(Beginning of INPUT DATA)

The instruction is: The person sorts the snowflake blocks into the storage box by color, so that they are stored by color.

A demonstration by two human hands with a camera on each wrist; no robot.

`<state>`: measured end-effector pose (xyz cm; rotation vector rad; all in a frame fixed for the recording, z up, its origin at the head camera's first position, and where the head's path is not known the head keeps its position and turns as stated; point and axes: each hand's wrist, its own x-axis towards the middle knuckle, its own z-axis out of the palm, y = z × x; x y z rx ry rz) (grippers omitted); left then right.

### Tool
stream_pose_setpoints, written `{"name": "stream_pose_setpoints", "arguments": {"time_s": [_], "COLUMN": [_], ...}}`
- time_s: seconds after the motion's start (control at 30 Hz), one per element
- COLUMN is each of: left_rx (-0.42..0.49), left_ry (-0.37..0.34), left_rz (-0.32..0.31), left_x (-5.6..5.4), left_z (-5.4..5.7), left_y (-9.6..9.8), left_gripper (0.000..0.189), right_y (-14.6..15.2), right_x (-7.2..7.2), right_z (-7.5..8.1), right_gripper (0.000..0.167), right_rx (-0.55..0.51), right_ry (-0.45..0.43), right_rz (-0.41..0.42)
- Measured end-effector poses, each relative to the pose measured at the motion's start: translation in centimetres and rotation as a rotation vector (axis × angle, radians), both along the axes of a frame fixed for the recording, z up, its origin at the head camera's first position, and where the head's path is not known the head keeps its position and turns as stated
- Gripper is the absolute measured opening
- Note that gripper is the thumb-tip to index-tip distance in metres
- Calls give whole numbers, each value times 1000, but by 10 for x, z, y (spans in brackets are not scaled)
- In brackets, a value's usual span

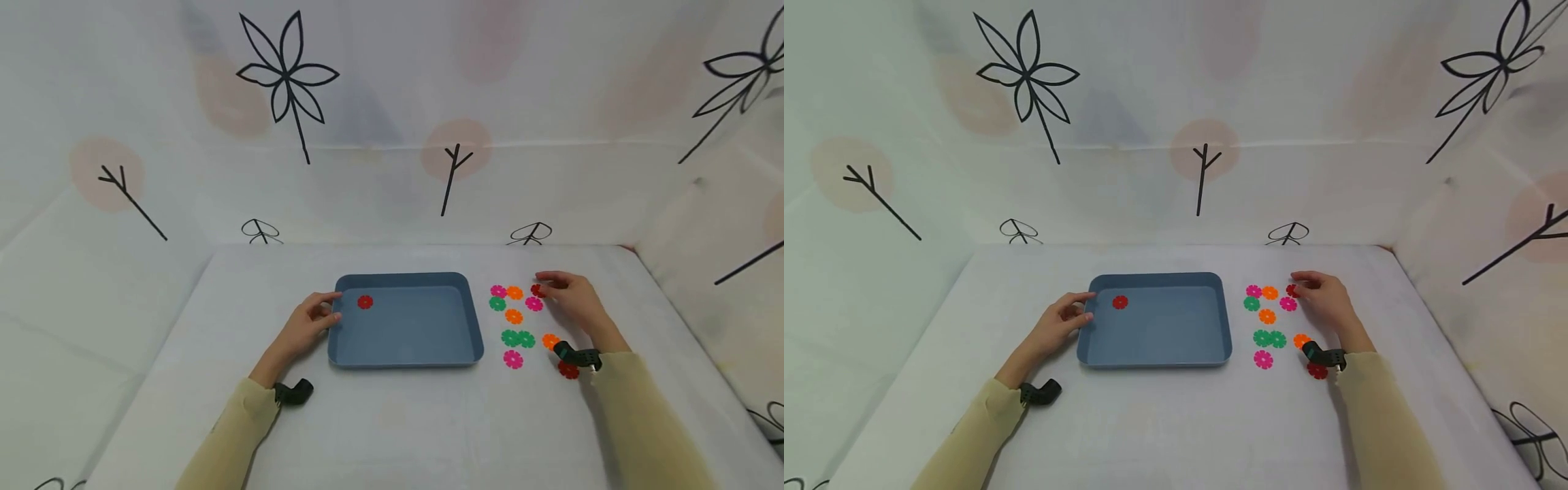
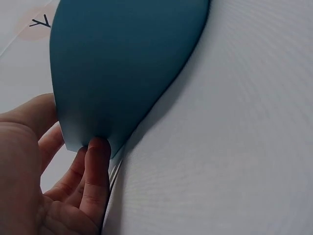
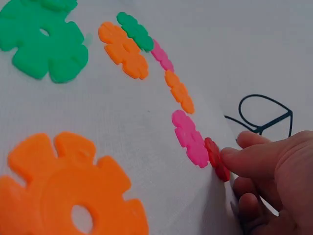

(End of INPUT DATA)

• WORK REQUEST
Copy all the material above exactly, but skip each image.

• TASK RESPONSE
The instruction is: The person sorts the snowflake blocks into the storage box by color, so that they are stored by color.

A demonstration by two human hands with a camera on each wrist; no robot.

`<state>`: measured end-effector pose (xyz cm; rotation vector rad; all in a frame fixed for the recording, z up, its origin at the head camera's first position, and where the head's path is not known the head keeps its position and turns as stated; point and axes: each hand's wrist, its own x-axis towards the middle knuckle, its own z-axis out of the palm, y = z × x; x y z rx ry rz) (grippers omitted); left then right.

### Tool
stream_pose_setpoints, written `{"name": "stream_pose_setpoints", "arguments": {"time_s": [_], "COLUMN": [_], ...}}`
- time_s: seconds after the motion's start (control at 30 Hz), one per element
- COLUMN is each of: left_rx (-0.42..0.49), left_ry (-0.37..0.34), left_rz (-0.32..0.31), left_x (-5.6..5.4), left_z (-5.4..5.7), left_y (-9.6..9.8), left_gripper (0.000..0.189), right_y (-14.6..15.2), right_x (-7.2..7.2), right_z (-7.5..8.1), right_gripper (0.000..0.167), right_rx (-0.55..0.51), right_ry (-0.45..0.43), right_rz (-0.41..0.42)
- Measured end-effector poses, each relative to the pose measured at the motion's start: translation in centimetres and rotation as a rotation vector (axis × angle, radians), both along the axes of a frame fixed for the recording, z up, its origin at the head camera's first position, and where the head's path is not known the head keeps its position and turns as stated
- Gripper is the absolute measured opening
- Note that gripper is the thumb-tip to index-tip distance in metres
- Calls give whole numbers, each value times 1000, but by 10 for x, z, y (spans in brackets are not scaled)
- In brackets, a value's usual span

With the answer given, the exercise is complete.